- Exercise requirements -
Return the data exactly, with all pictures removed.

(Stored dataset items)

========

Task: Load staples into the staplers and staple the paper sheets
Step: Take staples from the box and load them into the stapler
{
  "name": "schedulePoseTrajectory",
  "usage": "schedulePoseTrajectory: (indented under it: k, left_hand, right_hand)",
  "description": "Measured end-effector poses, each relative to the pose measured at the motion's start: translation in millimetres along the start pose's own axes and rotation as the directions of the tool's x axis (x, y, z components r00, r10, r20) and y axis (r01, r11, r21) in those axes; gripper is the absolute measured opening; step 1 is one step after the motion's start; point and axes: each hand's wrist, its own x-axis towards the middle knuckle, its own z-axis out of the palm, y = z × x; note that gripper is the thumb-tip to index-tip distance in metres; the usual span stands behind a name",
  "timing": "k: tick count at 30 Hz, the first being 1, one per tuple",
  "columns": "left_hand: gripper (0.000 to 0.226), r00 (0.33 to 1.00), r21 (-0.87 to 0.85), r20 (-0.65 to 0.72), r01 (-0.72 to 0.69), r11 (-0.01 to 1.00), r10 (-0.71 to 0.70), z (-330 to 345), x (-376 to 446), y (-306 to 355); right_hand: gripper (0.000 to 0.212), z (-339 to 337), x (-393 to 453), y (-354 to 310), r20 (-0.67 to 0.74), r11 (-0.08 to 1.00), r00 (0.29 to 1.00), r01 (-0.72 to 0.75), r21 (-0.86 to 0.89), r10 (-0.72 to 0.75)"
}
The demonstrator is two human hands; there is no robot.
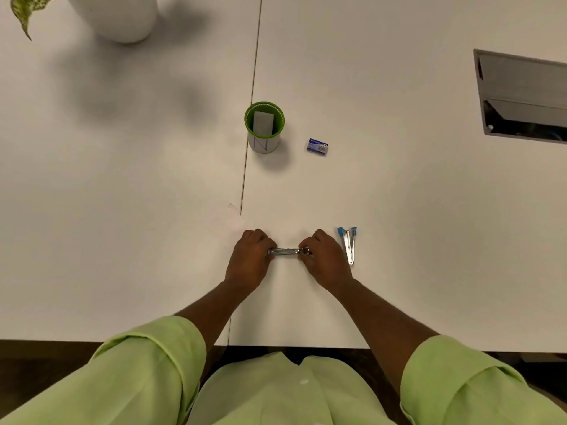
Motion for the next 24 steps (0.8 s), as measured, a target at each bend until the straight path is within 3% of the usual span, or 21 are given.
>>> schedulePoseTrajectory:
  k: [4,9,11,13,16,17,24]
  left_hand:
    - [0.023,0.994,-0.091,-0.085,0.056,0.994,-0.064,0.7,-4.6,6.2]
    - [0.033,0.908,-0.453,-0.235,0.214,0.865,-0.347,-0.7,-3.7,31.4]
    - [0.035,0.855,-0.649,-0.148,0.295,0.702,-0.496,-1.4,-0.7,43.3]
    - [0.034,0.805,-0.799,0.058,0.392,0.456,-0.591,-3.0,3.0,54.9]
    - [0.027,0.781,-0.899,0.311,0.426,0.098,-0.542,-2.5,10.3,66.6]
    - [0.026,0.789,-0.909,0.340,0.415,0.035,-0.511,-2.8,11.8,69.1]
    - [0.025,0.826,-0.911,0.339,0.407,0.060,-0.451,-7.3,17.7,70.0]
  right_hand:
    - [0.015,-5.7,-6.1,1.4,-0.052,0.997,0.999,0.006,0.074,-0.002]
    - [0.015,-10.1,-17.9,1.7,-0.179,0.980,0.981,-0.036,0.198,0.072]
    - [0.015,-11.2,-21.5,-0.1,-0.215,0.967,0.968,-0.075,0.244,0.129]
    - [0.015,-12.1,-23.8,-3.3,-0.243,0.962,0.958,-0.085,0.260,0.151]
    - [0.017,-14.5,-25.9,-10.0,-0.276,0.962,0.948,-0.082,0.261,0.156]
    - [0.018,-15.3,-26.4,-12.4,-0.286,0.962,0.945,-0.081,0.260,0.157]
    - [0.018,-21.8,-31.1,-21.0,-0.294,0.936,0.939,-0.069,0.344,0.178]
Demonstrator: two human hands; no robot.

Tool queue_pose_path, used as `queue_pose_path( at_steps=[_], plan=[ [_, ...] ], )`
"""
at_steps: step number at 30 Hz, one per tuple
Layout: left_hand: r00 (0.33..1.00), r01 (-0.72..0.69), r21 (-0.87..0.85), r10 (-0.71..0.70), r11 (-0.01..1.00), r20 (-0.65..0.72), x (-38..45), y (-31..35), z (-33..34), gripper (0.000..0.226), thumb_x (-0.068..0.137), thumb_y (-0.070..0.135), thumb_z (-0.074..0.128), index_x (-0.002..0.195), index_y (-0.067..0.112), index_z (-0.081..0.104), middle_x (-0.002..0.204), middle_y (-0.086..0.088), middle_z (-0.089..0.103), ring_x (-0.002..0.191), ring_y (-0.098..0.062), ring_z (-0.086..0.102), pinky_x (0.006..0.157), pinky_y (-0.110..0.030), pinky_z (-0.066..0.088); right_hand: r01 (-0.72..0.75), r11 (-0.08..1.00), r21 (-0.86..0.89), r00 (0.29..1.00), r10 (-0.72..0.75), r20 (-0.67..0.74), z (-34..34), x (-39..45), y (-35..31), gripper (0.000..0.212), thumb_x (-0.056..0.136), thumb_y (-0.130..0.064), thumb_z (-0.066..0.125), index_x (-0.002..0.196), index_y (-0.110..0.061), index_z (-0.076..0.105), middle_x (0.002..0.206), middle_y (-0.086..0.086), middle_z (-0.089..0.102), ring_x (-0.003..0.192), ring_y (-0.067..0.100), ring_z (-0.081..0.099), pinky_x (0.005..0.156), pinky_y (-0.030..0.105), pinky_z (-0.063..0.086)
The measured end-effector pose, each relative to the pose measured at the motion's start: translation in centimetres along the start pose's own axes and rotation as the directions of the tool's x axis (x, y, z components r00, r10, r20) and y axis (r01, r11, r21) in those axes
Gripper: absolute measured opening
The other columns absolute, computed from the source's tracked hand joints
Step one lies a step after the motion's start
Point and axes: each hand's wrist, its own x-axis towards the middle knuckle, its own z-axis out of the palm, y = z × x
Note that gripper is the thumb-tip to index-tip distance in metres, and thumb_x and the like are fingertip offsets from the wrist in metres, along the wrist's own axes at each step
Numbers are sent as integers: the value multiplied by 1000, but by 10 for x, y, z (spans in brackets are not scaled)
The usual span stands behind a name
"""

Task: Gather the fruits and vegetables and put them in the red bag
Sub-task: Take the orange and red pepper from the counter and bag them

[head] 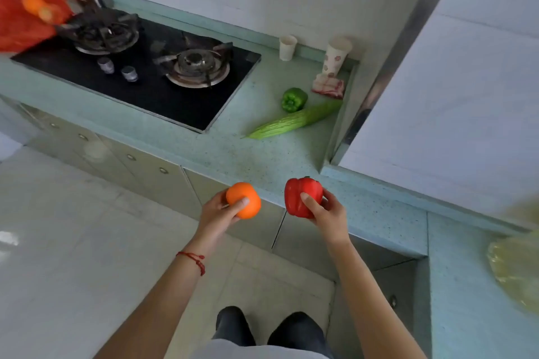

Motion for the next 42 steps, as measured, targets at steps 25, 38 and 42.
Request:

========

- Result -
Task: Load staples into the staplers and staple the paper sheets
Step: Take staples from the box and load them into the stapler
{
  "name": "schedulePoseTrajectory",
  "usage": "schedulePoseTrajectory: (indented under it: k, left_hand, right_hand)",
  "description": "Measured end-effector poses, each relative to the pose measured at the motion's start: translation in millimetres along the start pose's own axes and rotation as the directions of the tool's x axis (x, y, z components r00, r10, r20) and y axis (r01, r11, r21) in those axes; gripper is the absolute measured opening; step 1 is one step after the motion's start; point and axes: each hand's wrist, its own x-axis towards the middle knuckle, its own z-axis out of the palm, y = z × x; note that gripper is the thumb-tip to index-tip distance in metres; the usual span stands behind a name",
  "timing": "k: tick count at 30 Hz, the first being 1, one per tuple",
  "columns": "left_hand: gripper (0.000 to 0.226), r00 (0.33 to 1.00), r21 (-0.87 to 0.85), r20 (-0.65 to 0.72), r01 (-0.72 to 0.69), r11 (-0.01 to 1.00), r10 (-0.71 to 0.70), z (-330 to 345), x (-376 to 446), y (-306 to 355); right_hand: gripper (0.000 to 0.212), z (-339 to 337), x (-393 to 453), y (-354 to 310), r20 (-0.67 to 0.74), r11 (-0.08 to 1.00), r00 (0.29 to 1.00), r01 (-0.72 to 0.75), r21 (-0.86 to 0.89), r10 (-0.72 to 0.75)"
}
The demonstrator is two human hands; there is no robot.
Motion for the next 24 steps (0.8 s), as measured, a target at each bend until the straight path is within 3% of the usual span, or 21 are given.
>>> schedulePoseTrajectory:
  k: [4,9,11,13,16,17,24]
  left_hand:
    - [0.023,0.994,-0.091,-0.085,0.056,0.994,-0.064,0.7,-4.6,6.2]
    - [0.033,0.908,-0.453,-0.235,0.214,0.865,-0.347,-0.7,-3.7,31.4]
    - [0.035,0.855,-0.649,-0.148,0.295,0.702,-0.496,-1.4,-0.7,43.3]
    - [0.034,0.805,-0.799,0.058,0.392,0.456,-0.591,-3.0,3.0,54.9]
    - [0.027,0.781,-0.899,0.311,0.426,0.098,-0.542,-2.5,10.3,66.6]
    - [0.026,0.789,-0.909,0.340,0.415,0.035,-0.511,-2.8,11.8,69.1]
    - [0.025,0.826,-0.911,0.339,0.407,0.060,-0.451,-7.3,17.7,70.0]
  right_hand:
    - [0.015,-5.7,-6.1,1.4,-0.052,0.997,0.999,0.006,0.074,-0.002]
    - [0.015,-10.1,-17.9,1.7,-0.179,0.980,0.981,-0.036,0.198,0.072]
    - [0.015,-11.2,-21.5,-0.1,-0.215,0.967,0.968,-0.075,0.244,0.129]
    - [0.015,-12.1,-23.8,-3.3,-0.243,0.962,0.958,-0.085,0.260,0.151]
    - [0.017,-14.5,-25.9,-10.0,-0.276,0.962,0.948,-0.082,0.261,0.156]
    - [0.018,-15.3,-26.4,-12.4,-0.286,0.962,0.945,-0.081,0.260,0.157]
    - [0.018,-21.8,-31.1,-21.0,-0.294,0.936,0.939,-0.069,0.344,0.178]
Demonstrator: two human hands; no robot.

Tool queue_pose_path, used as `queue_pose_path( at_steps=[_], plan=[ [_, ...] ], )`
"""
at_steps: step number at 30 Hz, one per tuple
Layout: left_hand: r00 (0.33..1.00), r01 (-0.72..0.69), r21 (-0.87..0.85), r10 (-0.71..0.70), r11 (-0.01..1.00), r20 (-0.65..0.72), x (-38..45), y (-31..35), z (-33..34), gripper (0.000..0.226), thumb_x (-0.068..0.137), thumb_y (-0.070..0.135), thumb_z (-0.074..0.128), index_x (-0.002..0.195), index_y (-0.067..0.112), index_z (-0.081..0.104), middle_x (-0.002..0.204), middle_y (-0.086..0.088), middle_z (-0.089..0.103), ring_x (-0.002..0.191), ring_y (-0.098..0.062), ring_z (-0.086..0.102), pinky_x (0.006..0.157), pinky_y (-0.110..0.030), pinky_z (-0.066..0.088); right_hand: r01 (-0.72..0.75), r11 (-0.08..1.00), r21 (-0.86..0.89), r00 (0.29..1.00), r10 (-0.72..0.75), r20 (-0.67..0.74), z (-34..34), x (-39..45), y (-35..31), gripper (0.000..0.212), thumb_x (-0.056..0.136), thumb_y (-0.130..0.064), thumb_z (-0.066..0.125), index_x (-0.002..0.196), index_y (-0.110..0.061), index_z (-0.076..0.105), middle_x (0.002..0.206), middle_y (-0.086..0.086), middle_z (-0.089..0.102), ring_x (-0.003..0.192), ring_y (-0.067..0.100), ring_z (-0.081..0.099), pinky_x (0.005..0.156), pinky_y (-0.030..0.105), pinky_z (-0.063..0.086)
The measured end-effector pose, each relative to the pose measured at the motion's start: translation in centimetres along the start pose's own axes and rotation as the directions of the tool's x axis (x, y, z components r00, r10, r20) and y axis (r01, r11, r21) in those axes
Gripper: absolute measured opening
The other columns absolute, computed from the source's tracked hand joints
Step one lies a step after the motion's start
Point and axes: each hand's wrist, its own x-axis towards the middle knuckle, its own z-axis out of the palm, y = z × x
Note that gripper is the thumb-tip to index-tip distance in metres, and thumb_x and the like are fingertip offsets from the wrist in metres, along the wrist's own axes at each step
Numbers are sent as integers: the value multiplied by 1000, but by 10 for x, y, z (spans in brackets are not scaled)
The usual span stands behind a name
"""

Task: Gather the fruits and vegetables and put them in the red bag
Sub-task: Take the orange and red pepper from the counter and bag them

[head] 

Motion for the next 42 steps, as measured, targets at steps 25, 38 and 42.
Request:

That covers the exercise completely.